If you haven’t see in yet, you are truly missing out on one of the most entertaining movies of 2019.
And the Best Picture Oscar goes to . . . “Parasite.”
The cast accepted the award onstage at the Dolby Theatre in Hollywood, Calif., Sunday alongside director Bong Joon Ho, marking the first time a non-English film has won the award.
“I’m speechless,” producer Kwak Sin-ae said. “We never imagined this to ever happen. We are so happy. I feel like a very opportune moment in history is happening right now.”
She continued: “I express my deepest gratitude and respect for all the members of the Academy for making this decision.”
After she finished her speech, cameras panned away from the cast and the lights turned down to begin the finale of the show. However, the entire Oscars audience started cheering for more, prompting more speeches.
“I really like to thank director Bong,” “Parasite” actress Lee Jeong-eun added. “Thank you for being you. And I like everything about him: his smile, his crazy hair, the way he talks, the way he walks, and especially the way he directs.
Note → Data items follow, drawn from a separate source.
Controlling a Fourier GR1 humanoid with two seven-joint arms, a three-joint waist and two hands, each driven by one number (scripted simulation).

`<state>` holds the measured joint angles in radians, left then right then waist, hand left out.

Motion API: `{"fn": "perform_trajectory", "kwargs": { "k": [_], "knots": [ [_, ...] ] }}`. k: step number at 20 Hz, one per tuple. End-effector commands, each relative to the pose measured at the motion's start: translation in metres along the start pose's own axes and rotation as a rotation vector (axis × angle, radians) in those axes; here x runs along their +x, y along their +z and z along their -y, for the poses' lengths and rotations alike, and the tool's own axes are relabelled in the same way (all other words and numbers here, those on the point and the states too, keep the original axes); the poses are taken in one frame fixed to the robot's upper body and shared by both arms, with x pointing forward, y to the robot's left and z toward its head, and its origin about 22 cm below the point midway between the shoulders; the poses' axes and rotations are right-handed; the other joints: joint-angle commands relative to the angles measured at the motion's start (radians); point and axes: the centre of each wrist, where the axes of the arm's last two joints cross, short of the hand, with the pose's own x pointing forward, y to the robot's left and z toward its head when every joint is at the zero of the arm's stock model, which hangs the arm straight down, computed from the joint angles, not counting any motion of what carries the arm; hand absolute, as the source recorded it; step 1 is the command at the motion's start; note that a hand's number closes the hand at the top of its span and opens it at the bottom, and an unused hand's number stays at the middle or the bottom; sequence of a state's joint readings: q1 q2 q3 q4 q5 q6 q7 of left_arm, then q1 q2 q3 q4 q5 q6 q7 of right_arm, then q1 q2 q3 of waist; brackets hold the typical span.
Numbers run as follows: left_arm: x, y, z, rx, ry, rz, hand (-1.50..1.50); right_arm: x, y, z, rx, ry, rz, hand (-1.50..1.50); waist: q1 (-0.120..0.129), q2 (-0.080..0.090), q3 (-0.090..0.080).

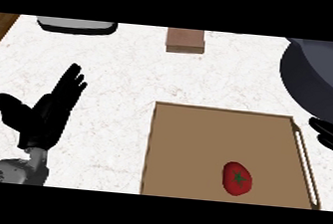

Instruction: Pick the tomato from the tray and place it in the pot

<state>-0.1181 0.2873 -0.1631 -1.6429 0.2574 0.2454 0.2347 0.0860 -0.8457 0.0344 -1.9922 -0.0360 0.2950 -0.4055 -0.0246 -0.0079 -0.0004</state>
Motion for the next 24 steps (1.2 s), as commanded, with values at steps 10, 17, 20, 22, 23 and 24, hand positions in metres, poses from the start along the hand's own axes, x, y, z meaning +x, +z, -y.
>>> {"fn": "perform_trajectory", "kwargs": {
  "k": [10, 17, 20, 22, 23, 24],
  "knots": [
    [0.006, -0.012, -0.001, -0.004, -0.008, -0.011, 0.0, 0.081, -0.019, 0.039, 0.323, 0.213, -0.308, -1.5, 0.018, 0.008, -0.002],
    [0.017, -0.001, 0.017, -0.031, 0.0, 0.007, 0.0, 0.08, -0.039, 0.013, 0.34, 0.214, -0.41, -1.5, 0.034, 0.009, 0.0],
    [0.007, -0.017, 0.013, -0.014, -0.019, -0.011, 0.0, 0.074, -0.039, -0.001, 0.398, 0.226, -0.441, -1.5, 0.027, 0.01, 0.0],
    [0.009, -0.007, 0.02, -0.031, 0.007, -0.009, 0.0, 0.056, -0.043, -0.013, 0.436, 0.255, -0.464, -1.5, 0.033, 0.01, 0.0],
    [-0.003, 0.001, 0.021, -0.028, -0.015, 0.004, 0.0, 0.059, -0.048, -0.014, 0.435, 0.271, -0.475, -1.5, 0.034, 0.009, 0.0],
    [0.01, -0.003, 0.006, -0.025, -0.012, 0.01, 0.0, 0.062, -0.045, -0.018, 0.441, 0.289, -0.483, -1.5, 0.03, 0.008, 0.0]
  ]
}}
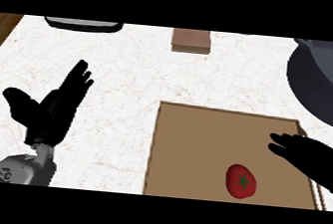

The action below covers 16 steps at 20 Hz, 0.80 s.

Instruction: Pick the tomato from the tray and place it in the pot

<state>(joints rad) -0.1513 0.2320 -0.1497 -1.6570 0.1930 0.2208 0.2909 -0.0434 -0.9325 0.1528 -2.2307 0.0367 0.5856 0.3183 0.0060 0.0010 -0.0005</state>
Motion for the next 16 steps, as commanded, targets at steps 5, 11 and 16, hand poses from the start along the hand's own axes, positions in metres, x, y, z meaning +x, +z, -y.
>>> {"fn": "perform_trajectory", "kwargs": {
  "k": [5, 11, 16],
  "knots": [
    [0.013, 0.018, -0.006, 0.003, 0.0, 0.004, 0.0, 0.017, -0.018, -0.033, 0.029, 0.054, -0.091, -1.5, 0.0, -0.003, 0.001],
    [-0.023, 0.007, -0.005, -0.001, 0.014, -0.013, 0.0, 0.019, -0.019, -0.026, -0.026, 0.015, -0.048, -1.5, -0.005, -0.001, 0.0],
    [-0.002, -0.007, 0.01, -0.004, 0.001, 0.009, 0.0, 0.025, -0.027, -0.037, -0.039, -0.02, -0.029, -1.5, -0.007, -0.001, 0.0]
  ]
}}
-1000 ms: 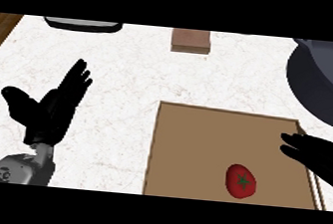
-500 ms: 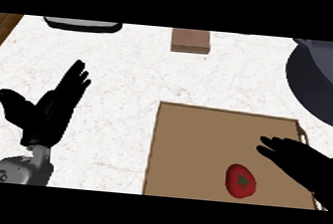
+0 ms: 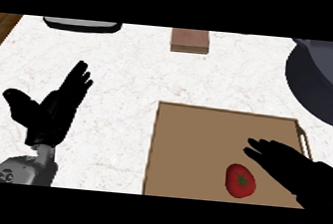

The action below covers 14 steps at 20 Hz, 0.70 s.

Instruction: Pick the tomato from the tray and place it in the pot

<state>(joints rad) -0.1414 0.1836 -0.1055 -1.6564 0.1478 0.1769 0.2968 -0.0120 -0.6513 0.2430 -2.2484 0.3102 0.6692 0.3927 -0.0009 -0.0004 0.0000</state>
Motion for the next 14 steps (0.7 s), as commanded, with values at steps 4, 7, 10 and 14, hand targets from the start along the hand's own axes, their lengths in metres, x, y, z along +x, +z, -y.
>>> {"fn": "perform_trajectory", "kwargs": {
  "k": [4, 7, 10, 14],
  "knots": [
    [0.002, 0.008, -0.003, -0.012, 0.009, -0.022, 0.0, 0.007, -0.009, -0.019, 0.013, -0.015, -0.073, -1.5, 0.001, -0.001, 0.0],
    [0.007, 0.009, -0.007, -0.018, 0.003, 0.009, 0.0, 0.024, -0.032, -0.026, 0.012, 0.023, -0.109, -1.5, 0.005, 0.0, 0.0],
    [0.01, 0.002, -0.003, 0.02, 0.014, 0.005, 0.0, -0.002, -0.038, -0.021, 0.036, 0.047, -0.145, -1.5, 0.002, 0.0, 0.0],
    [0.004, 0.0, 0.0, -0.003, -0.014, 0.0, 0.0, 0.004, -0.061, -0.032, 0.037, 0.049, -0.138, -1.5, 0.002, 0.0, 0.0]
  ]
}}
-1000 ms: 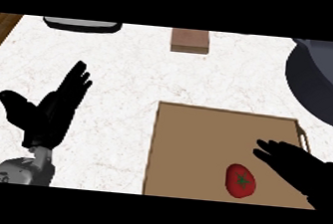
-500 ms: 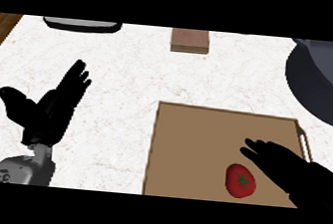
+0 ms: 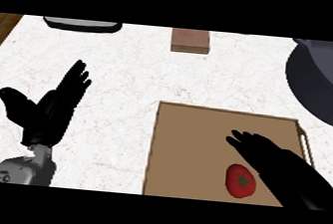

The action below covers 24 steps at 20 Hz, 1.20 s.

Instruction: Pick the tomato from the tray and place it in the pot

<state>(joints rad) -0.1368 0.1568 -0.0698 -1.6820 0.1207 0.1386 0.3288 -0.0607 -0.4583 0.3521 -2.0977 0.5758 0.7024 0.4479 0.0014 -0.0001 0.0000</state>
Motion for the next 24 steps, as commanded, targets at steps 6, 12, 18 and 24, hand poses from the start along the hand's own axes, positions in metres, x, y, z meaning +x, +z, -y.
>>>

And, what I really like about him is his sense of humor and the fact is he can be really making fun of himself and he never takes himself seriously.”
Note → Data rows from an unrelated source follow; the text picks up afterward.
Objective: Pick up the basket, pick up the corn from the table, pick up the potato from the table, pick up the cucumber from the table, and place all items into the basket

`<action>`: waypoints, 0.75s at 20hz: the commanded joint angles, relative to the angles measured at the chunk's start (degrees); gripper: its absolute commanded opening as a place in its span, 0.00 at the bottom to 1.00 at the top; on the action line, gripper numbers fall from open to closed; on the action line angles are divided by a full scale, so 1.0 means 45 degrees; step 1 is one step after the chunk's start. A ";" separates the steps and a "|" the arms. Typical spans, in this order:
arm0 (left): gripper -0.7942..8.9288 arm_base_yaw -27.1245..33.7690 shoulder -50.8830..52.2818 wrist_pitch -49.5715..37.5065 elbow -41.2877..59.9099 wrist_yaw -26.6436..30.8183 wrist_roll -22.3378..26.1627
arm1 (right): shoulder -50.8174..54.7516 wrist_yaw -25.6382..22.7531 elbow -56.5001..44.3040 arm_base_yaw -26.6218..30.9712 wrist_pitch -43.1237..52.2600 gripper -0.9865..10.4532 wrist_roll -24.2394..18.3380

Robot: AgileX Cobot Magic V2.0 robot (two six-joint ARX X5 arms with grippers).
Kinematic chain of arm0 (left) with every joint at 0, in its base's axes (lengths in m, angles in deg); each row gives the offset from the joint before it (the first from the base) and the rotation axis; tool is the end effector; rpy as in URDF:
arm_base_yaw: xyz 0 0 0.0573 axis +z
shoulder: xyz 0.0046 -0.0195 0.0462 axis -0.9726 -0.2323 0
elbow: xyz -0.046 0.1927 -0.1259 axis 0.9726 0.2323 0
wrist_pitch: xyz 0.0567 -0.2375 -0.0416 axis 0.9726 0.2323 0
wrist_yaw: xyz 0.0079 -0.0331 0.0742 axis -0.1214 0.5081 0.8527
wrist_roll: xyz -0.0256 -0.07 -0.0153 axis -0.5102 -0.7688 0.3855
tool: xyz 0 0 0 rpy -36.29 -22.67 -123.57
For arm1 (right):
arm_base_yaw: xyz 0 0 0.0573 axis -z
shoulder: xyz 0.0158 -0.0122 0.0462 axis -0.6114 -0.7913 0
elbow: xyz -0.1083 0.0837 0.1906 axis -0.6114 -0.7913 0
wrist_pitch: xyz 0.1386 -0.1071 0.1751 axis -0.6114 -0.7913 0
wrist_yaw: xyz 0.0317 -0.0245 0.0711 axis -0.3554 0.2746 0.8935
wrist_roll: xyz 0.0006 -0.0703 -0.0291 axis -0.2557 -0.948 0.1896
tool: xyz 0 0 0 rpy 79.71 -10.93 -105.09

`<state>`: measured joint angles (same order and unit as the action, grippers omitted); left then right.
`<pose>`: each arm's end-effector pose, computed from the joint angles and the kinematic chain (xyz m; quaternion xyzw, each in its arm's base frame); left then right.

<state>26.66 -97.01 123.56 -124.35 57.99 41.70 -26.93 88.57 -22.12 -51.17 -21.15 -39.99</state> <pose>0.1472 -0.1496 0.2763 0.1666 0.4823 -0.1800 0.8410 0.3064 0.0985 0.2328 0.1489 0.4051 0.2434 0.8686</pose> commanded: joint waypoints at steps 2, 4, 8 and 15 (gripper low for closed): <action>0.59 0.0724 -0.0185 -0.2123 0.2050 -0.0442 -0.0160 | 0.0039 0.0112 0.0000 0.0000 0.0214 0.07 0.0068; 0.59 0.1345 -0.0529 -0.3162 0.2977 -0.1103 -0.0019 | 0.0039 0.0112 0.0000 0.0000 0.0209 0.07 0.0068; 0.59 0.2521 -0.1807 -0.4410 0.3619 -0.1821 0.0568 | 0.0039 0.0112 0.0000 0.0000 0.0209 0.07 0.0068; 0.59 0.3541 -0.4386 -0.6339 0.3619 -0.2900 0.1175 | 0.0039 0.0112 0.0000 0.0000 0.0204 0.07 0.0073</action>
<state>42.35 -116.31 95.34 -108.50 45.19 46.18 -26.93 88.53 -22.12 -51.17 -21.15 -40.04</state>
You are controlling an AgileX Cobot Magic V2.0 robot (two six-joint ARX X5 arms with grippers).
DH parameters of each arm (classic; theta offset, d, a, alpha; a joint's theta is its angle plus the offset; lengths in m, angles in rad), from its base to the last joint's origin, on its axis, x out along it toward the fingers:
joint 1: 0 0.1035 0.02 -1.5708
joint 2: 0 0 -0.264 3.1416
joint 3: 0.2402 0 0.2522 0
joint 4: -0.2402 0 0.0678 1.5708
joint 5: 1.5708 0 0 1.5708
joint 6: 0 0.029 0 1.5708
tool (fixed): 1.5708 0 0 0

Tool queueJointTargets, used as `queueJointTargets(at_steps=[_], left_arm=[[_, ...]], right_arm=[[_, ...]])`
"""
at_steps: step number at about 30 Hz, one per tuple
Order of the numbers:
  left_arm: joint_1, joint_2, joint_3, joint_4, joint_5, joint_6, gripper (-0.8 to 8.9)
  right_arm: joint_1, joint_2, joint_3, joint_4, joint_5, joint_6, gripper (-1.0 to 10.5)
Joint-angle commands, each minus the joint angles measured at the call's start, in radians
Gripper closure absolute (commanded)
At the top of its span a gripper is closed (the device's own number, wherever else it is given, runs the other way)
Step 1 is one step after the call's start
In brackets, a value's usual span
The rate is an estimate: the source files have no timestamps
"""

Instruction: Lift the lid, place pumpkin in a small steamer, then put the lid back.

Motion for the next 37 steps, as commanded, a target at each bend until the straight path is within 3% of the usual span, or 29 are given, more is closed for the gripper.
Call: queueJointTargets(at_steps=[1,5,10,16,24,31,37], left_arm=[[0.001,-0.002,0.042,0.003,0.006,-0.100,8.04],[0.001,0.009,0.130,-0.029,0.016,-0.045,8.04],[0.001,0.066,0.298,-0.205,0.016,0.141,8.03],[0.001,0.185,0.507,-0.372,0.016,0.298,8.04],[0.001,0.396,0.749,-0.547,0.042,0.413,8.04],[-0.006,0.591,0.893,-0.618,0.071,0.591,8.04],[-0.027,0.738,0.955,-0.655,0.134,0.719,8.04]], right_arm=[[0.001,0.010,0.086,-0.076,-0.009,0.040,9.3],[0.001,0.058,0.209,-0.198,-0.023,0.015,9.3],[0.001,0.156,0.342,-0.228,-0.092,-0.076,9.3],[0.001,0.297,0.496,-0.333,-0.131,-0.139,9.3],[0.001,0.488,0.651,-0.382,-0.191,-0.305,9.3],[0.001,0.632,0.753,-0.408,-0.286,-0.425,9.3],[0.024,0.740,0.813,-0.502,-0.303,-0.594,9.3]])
She continued: “I’d like to thank everybody who’s been supporting ‘Parasite,’ and who’s been working with ‘Parasite’ and who’s been loving ‘Parasite,’” adding that she’s particularly thankful for Korean fans of the film.
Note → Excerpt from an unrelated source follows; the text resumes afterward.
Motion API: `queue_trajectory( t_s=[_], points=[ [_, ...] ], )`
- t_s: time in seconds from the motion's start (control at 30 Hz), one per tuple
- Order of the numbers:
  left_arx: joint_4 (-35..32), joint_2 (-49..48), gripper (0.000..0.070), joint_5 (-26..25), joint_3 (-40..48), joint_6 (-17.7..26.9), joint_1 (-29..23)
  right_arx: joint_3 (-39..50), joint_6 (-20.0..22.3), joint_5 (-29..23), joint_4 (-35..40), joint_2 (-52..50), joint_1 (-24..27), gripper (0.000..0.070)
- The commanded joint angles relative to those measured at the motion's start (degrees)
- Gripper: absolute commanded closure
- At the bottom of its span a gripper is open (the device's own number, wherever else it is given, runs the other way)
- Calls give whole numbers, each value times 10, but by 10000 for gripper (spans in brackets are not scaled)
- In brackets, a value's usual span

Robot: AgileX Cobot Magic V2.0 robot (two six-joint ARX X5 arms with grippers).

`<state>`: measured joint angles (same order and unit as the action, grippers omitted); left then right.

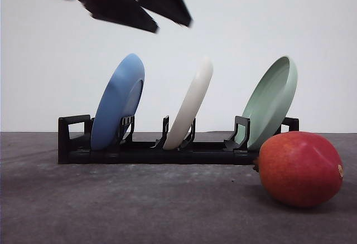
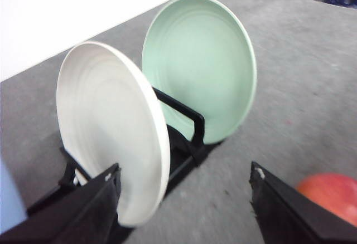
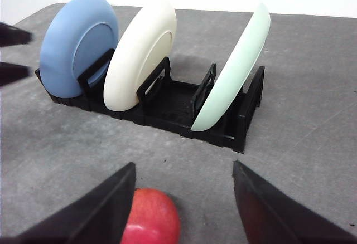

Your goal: Place pomegranate in white plate

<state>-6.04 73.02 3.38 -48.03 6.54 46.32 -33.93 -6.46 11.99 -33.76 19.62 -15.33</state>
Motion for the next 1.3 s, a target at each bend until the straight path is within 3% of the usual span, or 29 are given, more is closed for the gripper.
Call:
queue_trajectory(
  t_s=[0.0,0.2,0.4,0.83,0.9,1.03,1.1,1.27],
  points=[
    [-30,34,274,18,-21,-2,11,-9,-8,0,7,1,-2,352],
    [-54,141,274,101,-77,-2,30,-9,-8,0,7,1,-2,352],
    [-47,221,275,146,-134,-2,31,-9,-6,0,7,1,-2,352],
    [4,300,280,161,-192,-19,20,-9,-6,0,7,1,-2,352],
    [6,300,316,161,-192,-21,20,-9,-6,0,7,1,-2,352],
    [6,299,488,161,-192,-21,24,-9,-6,0,7,1,-2,352],
    [6,299,540,161,-192,-22,26,-9,-6,0,7,1,-2,352],
    [6,297,562,161,-192,-37,27,-9,-6,0,7,1,-2,352]
  ],
)
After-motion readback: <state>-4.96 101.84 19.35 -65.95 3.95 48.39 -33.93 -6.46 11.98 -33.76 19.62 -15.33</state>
“Without you, our Korean film audience, we are not here,” Jeong-eun said.
“Parasite” won four Oscars, the most for any film, and edged out fellow Best Picture nominees, including “Ford v Ferrari,” “The Irishman,” “Jojo Rabbit,” “Joker,” “Little Women,” “Marriage Story,” “1917” and “Once Upon a Time in . . . Hollywood.”
Earlier in the night, “Parasite” also won Best Director, Best International Feature Film and Best Original Screenplay.
This is the first Korean film and the first non-English film to win Best Picture at the Oscars. In fact, 2020 is the first time a Korean film even scored a Best Picture nomination.
The lives of two families — one wealthy, one struggling — intersect in “Parasite,” with a young man masquerading as a college-educated tutor for a rich family in Seoul, South Korea. As the story unfolds, much of what is on the surface isn’t exactly what it seems. It’s best to leave it at that for those who haven’t yet seen the film.
Bong, 50, has pointed out that the film has elements of social commentary, and he actually drew from personal experiences.
“When I was in college, I tutored for a rich family, and I remember the eerie feeling that I got from that house — the eerie atmosphere, and the smell,” he told the AV Club. “My student was this middle-school-aged boy, and he took me to the second floor of the house to show me their private sauna. And I remember being amazed that a house could have its own private sauna.”